Beginning with the first line, please return the entries exactly through the line that contains "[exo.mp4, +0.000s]", and leave out all later lines.

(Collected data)
* * * * *

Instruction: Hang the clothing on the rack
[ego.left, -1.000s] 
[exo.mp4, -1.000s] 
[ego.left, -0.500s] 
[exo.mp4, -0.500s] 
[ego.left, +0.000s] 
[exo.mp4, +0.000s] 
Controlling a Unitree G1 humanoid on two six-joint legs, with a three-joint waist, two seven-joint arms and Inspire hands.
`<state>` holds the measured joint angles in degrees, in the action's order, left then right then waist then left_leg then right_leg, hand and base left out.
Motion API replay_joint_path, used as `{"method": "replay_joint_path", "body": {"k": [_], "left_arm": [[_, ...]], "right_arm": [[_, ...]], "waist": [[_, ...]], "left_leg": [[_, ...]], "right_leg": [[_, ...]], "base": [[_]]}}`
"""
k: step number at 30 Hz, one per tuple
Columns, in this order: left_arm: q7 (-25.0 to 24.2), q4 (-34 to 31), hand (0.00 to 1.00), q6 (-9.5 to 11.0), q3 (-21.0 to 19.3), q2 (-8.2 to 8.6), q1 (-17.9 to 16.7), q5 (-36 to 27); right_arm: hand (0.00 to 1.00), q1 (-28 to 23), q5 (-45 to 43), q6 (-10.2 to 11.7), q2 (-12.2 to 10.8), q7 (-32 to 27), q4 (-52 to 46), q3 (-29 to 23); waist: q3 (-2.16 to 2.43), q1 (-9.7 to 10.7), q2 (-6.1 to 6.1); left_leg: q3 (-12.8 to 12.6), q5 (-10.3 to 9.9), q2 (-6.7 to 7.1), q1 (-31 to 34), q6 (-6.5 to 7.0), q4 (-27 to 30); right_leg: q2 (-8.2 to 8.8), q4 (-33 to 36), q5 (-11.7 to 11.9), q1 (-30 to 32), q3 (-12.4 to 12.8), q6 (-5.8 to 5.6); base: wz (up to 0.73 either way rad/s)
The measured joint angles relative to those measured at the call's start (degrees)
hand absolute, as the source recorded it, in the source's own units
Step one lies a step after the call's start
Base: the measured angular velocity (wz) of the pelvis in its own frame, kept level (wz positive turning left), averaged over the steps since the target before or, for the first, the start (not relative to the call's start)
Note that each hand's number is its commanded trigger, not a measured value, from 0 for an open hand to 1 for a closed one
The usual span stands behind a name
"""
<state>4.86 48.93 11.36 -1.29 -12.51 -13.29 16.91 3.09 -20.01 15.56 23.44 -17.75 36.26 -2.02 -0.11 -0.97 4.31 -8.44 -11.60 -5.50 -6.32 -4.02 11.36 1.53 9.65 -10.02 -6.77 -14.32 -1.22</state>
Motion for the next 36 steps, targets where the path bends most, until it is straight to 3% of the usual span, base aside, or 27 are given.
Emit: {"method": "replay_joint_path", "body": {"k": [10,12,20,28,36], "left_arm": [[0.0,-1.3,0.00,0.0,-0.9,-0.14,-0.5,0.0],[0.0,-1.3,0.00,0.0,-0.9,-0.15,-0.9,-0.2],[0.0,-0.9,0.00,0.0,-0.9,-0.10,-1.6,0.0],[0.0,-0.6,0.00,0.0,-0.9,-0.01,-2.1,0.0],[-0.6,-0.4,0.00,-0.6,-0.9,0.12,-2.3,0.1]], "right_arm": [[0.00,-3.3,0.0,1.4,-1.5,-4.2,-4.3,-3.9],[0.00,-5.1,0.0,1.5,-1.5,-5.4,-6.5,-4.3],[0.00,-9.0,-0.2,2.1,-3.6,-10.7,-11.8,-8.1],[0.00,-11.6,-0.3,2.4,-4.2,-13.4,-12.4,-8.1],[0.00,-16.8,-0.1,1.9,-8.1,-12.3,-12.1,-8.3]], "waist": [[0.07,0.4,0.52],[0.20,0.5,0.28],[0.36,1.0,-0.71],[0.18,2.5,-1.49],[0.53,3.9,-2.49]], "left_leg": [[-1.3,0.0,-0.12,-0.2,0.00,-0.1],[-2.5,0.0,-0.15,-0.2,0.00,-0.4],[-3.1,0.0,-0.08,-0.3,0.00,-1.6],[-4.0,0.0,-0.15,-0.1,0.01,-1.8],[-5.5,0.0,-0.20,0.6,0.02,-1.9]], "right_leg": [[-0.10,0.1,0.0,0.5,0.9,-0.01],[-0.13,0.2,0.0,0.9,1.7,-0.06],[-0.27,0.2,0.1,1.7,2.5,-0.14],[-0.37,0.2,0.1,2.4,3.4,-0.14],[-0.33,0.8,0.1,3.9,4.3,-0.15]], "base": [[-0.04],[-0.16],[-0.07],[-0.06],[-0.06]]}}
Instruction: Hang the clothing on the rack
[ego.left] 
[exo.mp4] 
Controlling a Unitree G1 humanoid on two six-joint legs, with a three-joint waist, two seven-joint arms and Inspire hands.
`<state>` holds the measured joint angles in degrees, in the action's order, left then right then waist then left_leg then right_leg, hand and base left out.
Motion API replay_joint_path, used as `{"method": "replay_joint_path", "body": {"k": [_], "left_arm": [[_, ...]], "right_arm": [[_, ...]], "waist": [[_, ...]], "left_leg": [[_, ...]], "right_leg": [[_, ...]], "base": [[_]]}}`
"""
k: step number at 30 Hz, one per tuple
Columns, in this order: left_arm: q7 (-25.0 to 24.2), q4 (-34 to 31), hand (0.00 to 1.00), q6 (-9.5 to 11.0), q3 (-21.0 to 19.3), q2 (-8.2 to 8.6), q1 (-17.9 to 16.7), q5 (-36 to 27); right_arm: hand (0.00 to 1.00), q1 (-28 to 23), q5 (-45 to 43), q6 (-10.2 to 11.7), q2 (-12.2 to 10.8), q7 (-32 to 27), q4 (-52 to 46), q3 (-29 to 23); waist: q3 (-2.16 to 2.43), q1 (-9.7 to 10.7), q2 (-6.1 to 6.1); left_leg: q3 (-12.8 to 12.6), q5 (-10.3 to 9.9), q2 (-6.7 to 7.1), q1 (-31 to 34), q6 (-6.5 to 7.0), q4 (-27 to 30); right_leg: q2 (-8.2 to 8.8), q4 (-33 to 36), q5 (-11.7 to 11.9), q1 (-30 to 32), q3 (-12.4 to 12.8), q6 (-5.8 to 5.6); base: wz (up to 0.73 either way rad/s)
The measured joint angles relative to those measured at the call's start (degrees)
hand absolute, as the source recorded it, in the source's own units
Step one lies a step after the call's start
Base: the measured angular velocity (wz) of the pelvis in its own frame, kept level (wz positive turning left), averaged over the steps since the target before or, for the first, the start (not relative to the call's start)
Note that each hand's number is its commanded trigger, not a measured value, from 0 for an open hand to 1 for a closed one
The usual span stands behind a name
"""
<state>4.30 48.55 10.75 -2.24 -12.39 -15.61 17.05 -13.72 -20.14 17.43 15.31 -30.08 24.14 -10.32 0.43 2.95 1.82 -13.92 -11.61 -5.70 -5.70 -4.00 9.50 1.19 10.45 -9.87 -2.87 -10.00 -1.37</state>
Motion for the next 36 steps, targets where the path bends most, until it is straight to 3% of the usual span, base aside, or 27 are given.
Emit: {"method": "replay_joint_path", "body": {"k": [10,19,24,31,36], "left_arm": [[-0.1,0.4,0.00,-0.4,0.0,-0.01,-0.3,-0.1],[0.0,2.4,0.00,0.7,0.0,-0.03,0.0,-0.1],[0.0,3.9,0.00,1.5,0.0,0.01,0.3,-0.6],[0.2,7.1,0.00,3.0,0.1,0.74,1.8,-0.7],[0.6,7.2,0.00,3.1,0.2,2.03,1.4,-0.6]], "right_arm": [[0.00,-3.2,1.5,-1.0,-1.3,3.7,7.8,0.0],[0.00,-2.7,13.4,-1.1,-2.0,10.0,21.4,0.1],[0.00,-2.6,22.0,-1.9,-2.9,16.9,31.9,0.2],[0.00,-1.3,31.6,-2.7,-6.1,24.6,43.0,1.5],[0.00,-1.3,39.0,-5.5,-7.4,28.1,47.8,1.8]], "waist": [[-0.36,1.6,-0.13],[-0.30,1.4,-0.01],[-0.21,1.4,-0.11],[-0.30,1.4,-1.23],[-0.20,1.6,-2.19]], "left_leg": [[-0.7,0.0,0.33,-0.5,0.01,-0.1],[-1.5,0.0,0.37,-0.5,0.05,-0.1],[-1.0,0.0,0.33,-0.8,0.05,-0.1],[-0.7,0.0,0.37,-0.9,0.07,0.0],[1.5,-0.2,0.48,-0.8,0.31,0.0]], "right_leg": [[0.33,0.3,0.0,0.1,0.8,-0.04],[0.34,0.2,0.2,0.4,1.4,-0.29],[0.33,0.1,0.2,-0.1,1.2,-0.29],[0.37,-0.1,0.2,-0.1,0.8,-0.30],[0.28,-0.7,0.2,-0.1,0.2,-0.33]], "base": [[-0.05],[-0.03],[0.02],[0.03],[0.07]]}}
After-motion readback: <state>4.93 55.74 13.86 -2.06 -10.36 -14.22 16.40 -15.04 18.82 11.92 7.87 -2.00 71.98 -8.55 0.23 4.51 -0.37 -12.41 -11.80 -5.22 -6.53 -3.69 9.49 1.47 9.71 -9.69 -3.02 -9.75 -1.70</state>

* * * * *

:: Written response ::
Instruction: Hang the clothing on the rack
[ego.left, -1.000s] 
[exo.mp4, -1.000s] 
[ego.left, -0.500s] 
[exo.mp4, -0.500s] 
[ego.left, +0.000s] 
[exo.mp4, +0.000s] 

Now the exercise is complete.